Electroencephalography (EEG) and physiological data

Avoid using personal information (initials, birthdate, etc. when collecting data. However, if your files do contain personal data, remove the personal information from the header of the raw data files before sharing.

RDM tool for de-identifying EDF data:

  • EDF De-identification tool, open source tool (standalone or code) to de-identify your EEG data.
  • Check if your processing software provides the option to de-identify the dataset.

Note: EEG, heart rate, skin conductance data, reaction times to a task etc., are considered personal data when there is also information included in the dataset that links this data to an identified or identifiable natural person.


Virtual reality / Eye tracking data

Raw eye-tracking data contains videos of facial features and is, therefore, a dataset that can be linked to an identified or identifiable natural person.

These data should be for your eyes only and can pose an increased privacy risk.

Encryption

Encryption is a technique to protect data by converting the data into a form that cannot be accessed with a decryption key or password. The use of encryption of files, folders, or a complete hard disk for storage or data transfer is strongly recommended by the GDPR.

Encryption of ...

Files

Encrypt one or multiple files using build-in encryption (password protection) by software applications, for example:


Folder

7-Zip: download via the UHasselt Software Center or the website


Drives

Bitlocker: available on IT managed Windows devices (more information)

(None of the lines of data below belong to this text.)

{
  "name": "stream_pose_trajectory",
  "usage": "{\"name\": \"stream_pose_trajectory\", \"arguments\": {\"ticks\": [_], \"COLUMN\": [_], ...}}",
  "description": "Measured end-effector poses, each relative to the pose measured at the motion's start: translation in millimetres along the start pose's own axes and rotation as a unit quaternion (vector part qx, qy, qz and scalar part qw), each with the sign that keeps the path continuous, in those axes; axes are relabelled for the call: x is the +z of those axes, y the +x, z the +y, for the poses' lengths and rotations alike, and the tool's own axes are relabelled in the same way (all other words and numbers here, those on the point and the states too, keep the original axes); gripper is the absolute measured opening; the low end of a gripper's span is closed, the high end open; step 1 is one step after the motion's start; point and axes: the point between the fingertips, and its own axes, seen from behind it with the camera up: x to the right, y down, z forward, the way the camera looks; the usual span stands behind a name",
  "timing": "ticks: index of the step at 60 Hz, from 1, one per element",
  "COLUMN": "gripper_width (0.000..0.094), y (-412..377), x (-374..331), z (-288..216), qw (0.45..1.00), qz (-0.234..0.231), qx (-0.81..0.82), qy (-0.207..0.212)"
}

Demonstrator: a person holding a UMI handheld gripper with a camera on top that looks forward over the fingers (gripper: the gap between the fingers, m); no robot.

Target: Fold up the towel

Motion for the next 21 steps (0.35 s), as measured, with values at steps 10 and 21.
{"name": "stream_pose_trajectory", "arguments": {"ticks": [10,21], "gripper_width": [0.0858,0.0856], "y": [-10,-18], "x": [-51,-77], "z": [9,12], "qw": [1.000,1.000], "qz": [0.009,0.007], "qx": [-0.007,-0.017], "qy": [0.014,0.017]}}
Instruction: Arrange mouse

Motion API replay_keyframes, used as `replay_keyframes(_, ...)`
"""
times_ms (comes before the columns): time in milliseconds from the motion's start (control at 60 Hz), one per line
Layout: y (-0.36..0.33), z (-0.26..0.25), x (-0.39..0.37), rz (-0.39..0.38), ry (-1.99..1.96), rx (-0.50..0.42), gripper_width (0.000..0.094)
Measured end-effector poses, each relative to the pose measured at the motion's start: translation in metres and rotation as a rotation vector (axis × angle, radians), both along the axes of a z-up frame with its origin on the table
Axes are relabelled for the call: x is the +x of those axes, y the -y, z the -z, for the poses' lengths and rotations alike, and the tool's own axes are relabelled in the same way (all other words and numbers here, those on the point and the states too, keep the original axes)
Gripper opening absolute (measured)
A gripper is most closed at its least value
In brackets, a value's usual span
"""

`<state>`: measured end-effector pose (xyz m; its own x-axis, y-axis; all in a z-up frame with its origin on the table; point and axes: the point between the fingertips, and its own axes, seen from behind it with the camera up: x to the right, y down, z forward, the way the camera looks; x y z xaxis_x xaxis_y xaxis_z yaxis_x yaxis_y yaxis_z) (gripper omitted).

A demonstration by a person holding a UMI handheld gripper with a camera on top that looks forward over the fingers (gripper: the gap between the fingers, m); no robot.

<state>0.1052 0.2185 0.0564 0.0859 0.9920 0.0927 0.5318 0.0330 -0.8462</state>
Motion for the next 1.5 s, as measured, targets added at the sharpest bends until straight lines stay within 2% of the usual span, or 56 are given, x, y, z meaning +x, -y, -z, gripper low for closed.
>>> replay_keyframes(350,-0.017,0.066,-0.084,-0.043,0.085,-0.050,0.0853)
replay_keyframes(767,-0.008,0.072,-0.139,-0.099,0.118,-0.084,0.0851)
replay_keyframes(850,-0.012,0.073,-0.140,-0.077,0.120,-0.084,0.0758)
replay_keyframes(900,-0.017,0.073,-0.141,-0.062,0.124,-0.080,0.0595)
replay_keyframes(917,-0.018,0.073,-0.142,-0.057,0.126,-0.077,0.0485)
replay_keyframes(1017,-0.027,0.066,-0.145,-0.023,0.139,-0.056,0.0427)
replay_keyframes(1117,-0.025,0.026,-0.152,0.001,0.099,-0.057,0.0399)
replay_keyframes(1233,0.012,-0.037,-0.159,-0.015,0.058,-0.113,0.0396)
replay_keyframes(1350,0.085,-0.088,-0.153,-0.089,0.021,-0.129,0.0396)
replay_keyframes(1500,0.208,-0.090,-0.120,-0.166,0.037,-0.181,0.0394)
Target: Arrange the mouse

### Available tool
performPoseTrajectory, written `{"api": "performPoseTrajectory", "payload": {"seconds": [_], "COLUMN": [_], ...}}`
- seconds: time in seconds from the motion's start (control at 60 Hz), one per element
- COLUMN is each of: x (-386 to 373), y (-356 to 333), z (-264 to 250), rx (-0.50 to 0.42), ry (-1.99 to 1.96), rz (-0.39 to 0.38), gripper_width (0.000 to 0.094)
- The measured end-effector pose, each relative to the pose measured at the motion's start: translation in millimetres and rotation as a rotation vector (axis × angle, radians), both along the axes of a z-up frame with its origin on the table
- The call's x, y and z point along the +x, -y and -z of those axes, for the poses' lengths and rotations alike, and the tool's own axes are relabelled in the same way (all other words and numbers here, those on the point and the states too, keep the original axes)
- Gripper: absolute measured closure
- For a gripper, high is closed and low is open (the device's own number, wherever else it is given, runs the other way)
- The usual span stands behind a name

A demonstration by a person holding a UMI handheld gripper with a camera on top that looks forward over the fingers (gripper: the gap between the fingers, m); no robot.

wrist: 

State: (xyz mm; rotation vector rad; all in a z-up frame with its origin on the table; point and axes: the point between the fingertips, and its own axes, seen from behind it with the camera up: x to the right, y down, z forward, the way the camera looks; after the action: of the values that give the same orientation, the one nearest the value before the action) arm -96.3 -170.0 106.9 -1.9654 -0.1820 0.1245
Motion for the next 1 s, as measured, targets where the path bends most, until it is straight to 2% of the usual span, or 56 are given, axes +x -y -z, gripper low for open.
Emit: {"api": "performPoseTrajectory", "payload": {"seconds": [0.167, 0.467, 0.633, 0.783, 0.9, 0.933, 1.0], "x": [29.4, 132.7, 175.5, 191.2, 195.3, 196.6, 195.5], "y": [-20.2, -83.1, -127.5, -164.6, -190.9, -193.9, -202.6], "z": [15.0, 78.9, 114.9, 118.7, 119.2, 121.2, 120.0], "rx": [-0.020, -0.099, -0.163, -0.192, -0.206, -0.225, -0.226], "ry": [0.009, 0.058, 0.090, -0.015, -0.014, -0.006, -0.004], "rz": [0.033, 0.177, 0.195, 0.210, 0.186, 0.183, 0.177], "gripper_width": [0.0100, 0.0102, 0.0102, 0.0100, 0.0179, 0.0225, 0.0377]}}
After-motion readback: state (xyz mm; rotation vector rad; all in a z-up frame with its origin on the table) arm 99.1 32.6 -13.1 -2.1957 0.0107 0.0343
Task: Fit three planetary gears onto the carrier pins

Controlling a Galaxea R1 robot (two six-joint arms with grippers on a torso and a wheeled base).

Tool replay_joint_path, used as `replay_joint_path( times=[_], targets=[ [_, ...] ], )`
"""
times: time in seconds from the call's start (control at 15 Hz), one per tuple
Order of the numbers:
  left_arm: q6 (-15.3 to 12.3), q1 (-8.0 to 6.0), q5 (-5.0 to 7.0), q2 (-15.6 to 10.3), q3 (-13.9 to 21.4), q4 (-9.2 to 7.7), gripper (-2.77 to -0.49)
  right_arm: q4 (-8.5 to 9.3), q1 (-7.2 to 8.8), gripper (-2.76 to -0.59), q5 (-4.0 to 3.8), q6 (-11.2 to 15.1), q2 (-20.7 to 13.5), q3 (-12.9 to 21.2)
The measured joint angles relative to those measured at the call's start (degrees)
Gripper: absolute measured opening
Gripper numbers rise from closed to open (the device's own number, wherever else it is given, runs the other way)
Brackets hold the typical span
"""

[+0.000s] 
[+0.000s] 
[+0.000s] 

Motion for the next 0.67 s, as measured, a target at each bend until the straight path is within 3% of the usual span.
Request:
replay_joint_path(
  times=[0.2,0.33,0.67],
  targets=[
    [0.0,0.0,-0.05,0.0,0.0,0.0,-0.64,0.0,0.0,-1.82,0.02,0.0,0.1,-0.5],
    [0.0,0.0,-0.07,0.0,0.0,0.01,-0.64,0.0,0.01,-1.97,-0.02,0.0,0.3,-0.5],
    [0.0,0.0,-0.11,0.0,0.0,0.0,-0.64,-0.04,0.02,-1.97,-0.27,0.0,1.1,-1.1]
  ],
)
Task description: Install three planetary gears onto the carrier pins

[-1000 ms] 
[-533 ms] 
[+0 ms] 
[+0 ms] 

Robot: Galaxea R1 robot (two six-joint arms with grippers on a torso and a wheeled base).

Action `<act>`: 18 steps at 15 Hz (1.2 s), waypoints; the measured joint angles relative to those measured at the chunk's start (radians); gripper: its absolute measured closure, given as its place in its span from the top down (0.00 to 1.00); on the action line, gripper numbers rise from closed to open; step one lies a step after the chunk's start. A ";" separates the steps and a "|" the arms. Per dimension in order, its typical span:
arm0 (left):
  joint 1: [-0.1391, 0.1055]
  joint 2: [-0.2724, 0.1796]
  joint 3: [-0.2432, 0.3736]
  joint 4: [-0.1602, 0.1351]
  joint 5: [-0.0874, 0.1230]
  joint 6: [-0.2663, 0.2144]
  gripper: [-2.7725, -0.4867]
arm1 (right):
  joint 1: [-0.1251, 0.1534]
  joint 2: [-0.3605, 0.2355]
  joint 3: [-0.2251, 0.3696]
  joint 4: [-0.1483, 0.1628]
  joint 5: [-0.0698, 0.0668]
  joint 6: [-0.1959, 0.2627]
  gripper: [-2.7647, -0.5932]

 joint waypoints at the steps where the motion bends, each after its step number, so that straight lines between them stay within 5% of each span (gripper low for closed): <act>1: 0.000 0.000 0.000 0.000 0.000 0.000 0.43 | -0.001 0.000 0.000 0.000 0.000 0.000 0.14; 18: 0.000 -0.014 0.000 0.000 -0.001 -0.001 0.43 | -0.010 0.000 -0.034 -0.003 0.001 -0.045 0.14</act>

Avoid using external devices (e.g., USB drive, external Hard Drives) to avoid data loss and security breaches. However, if you do need to use an external device, make sure to encrypt the device. Use Bitlocker To Go (available via your Windows device).


Sharing and transfer

Belnet file sender allows you to share large (up to 5TB) data files securely.

Data breach (e.g., loss of data, unauthorized access)

A data breach is a security incident that affects the confidentiality, integrity, or availability of personal data. Possible incidents that can lead to a data breach are:

  • Access to personal data by an unauthorized third party;
  • intentional or unintentional action that affects the security of personal data;
  • sending personal data to an incorrect recipient;
  • computer equipment with personal data that is lost or stolen;
  • changing personal data without consent;

Did you encounter a data breach?

If you identify a data breach, you must always report it via the UHasselt Self Service Desk. Together with the Data Protection Officer, it will be examined whether there is actually a data breach that must be reported to the Data Protection Authority. If the data breach entails privacy risks, the data subjects must also be informed of this.